Important Monitoring
It is very important that your doctor check your progress at regular visits to make sure this medicine is working properly and does not cause unwanted effects. These visits may be every 3 to 6 months. Pelvic exam, breast exam, and mammogram (breast x-ray) may be needed to check for unwanted effects, unless your doctor tells you otherwise. Be sure to keep all appointments.
Considerations for Specific Populations
It is unlikely that a postmenopausal woman may become pregnant. But, you should know that using this medicine while you are pregnant could harm your unborn baby. If you think you have become pregnant while using the medicine, tell your doctor right away.
Using this medicine over a long period of time may increase your risk of breast cancer or endometrial cancer.
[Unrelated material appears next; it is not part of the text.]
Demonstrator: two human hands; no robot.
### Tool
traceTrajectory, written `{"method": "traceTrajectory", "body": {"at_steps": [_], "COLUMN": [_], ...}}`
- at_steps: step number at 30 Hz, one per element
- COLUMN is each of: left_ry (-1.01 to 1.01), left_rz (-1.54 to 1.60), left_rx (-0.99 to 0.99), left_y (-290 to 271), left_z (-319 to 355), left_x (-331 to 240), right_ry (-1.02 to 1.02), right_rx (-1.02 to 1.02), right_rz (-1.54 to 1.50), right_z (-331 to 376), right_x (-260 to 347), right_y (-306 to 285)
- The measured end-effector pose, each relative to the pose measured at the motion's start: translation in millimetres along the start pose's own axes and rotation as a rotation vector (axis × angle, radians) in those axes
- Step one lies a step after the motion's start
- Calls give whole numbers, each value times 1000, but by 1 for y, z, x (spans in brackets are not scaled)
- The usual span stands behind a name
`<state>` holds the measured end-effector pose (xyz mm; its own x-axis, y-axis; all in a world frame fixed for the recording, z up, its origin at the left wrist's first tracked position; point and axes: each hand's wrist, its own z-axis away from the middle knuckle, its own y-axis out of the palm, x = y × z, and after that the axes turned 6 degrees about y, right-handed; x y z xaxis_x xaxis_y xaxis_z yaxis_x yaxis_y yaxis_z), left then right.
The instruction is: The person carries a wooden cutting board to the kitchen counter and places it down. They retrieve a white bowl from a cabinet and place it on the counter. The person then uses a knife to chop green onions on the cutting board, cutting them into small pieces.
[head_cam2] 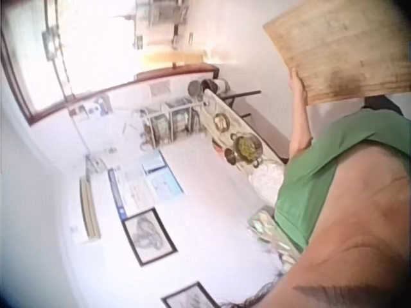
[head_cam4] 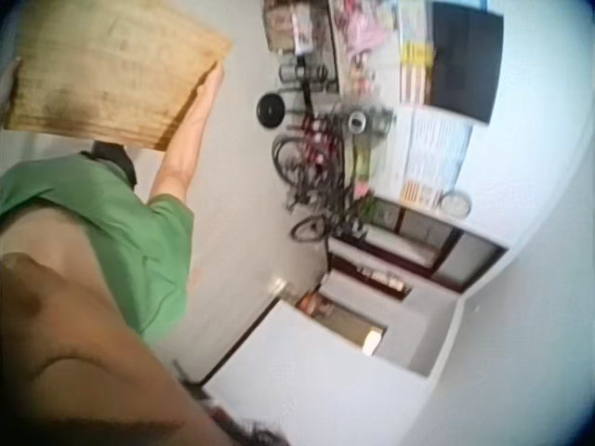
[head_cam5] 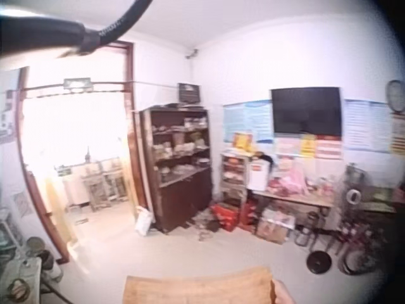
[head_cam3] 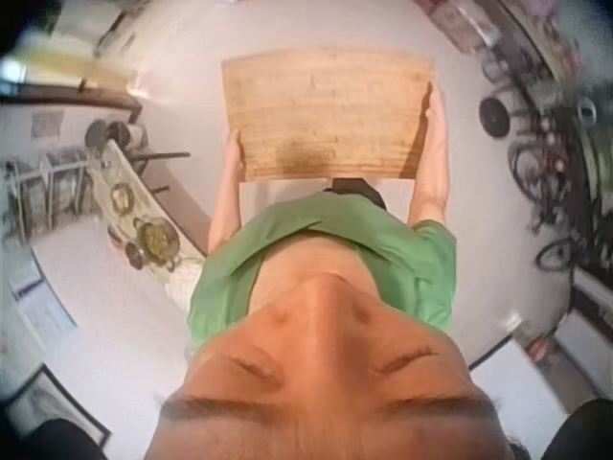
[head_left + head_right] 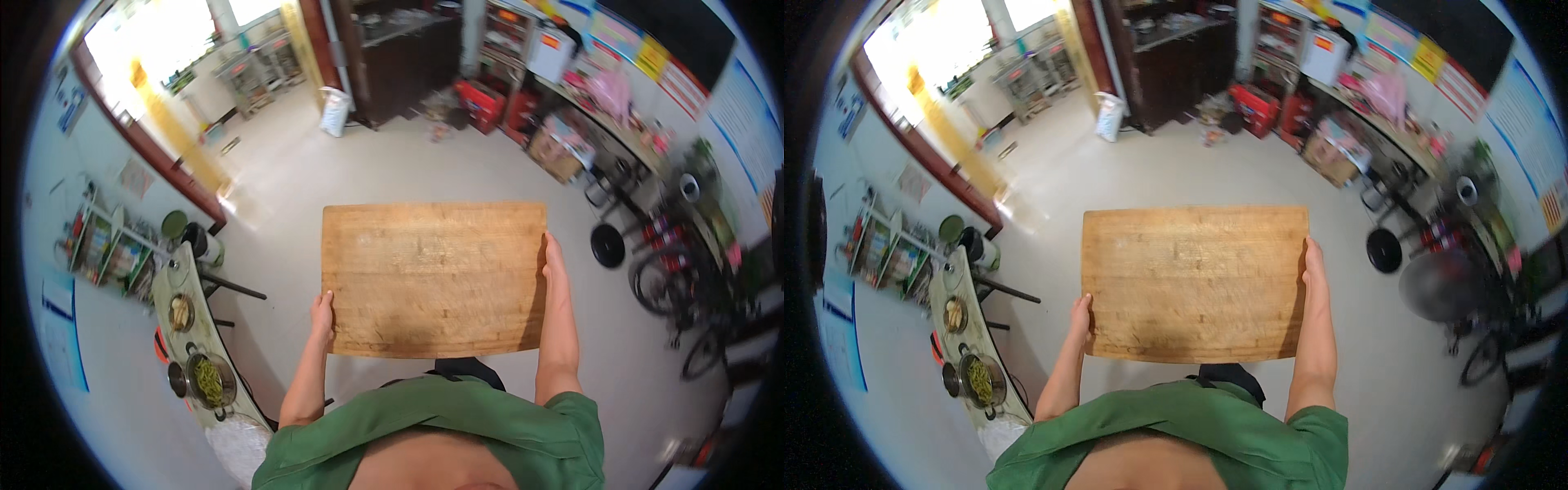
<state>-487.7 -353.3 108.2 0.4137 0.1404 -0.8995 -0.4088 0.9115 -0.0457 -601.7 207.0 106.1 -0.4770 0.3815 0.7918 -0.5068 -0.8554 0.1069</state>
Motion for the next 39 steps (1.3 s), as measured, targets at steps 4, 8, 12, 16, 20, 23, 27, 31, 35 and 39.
{"method": "traceTrajectory", "body": {"at_steps": [4, 8, 12, 16, 20, 23, 27, 31, 35, 39], "left_ry": [29, 31, -59, -29, -3, -24, 14, 45, 52, 101], "left_rz": [251, 372, 464, 297, 328, 287, 243, 451, 415, 497], "left_rx": [-75, -256, -391, -510, -579, -595, -661, -617, -696, -776], "left_y": [-27, -48, -83, -130, -173, -199, -219, -260, -286, -307], "left_z": [-75, -136, -208, -328, -425, -505, -615, -750, -856, -943], "left_x": [20, -3, -43, -83, -167, -225, -305, -317, -364, -433], "right_ry": [-18, 15, -51, -2, 25, 60, 60, 27, 19, 38], "right_rx": [161, 337, 341, 495, 514, 579, 729, 730, 790, 843], "right_rz": [149, 241, 357, 347, 362, 289, 221, 329, 323, 365], "right_z": [-99, -181, -237, -296, -315, -359, -411, -456, -521, -546], "right_x": [47, 79, 87, 91, 120, 124, 146, 179, 201, 224], "right_y": [123, 272, 441, 593, 756, 851, 1000, 1158, 1320, 1461]}}
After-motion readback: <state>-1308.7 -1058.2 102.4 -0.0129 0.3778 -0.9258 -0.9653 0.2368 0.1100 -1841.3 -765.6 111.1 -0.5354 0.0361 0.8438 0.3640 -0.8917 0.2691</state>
Talk with your doctor about this risk. Do not use this medicine if you have had your uterus (womb) removed (hysterectomy). Check with your doctor immediately if you experience abnormal vaginal bleeding.
Using this medicine may increase your risk of dementia, especially in women 65 years of age and older.
Using this medicine may increase your risk for having blood clots, strokes, or heart attacks. This risk may continue even after you stop using the medicine. Your risk for these serious problems is even greater if you have high blood pressure, high cholesterol in your blood, diabetes, or if you are overweight or smoke cigarettes. Contact your doctor immediately if you experience chest pain, confusion, difficulty speaking, double vision, headaches, an inability to move arms, legs or facial muscle, or an inability to speak.
Surgical and Emergency Procedures
Tell the medical doctor or dentist in charge that you are using this medicine before any kind of surgery (including dental surgery) or emergency treatment. Your doctor will decide whether you should continue using this medicine.
Interactions with Medical Tests
This medicine may also affect the results of certain medical tests.
Vision Changes
Check with your doctor immediately if severe headache or sudden loss of vision or any other change in vision occurs while you are using this medicine. Your doctor may want you to have your eyes checked by an ophthalmologist (eye doctor).
Drug Interactions
Medicines that interact with estradiol may either decrease its effect, affect how long it works, increase side effects, or have less of an effect when taken with estradiol. An interaction between two medications does not always mean that you must stop taking one of the medications; however, sometimes it does. Note that this list is not all-inclusive and includes only common medications that may interact with estradiol.
Do not take other medicines unless they have been discussed with your doctor. This includes prescription or nonprescription (over-the-counter [OTC]) medicines and herbal (eg, St. John's wort) or vitamin supplements.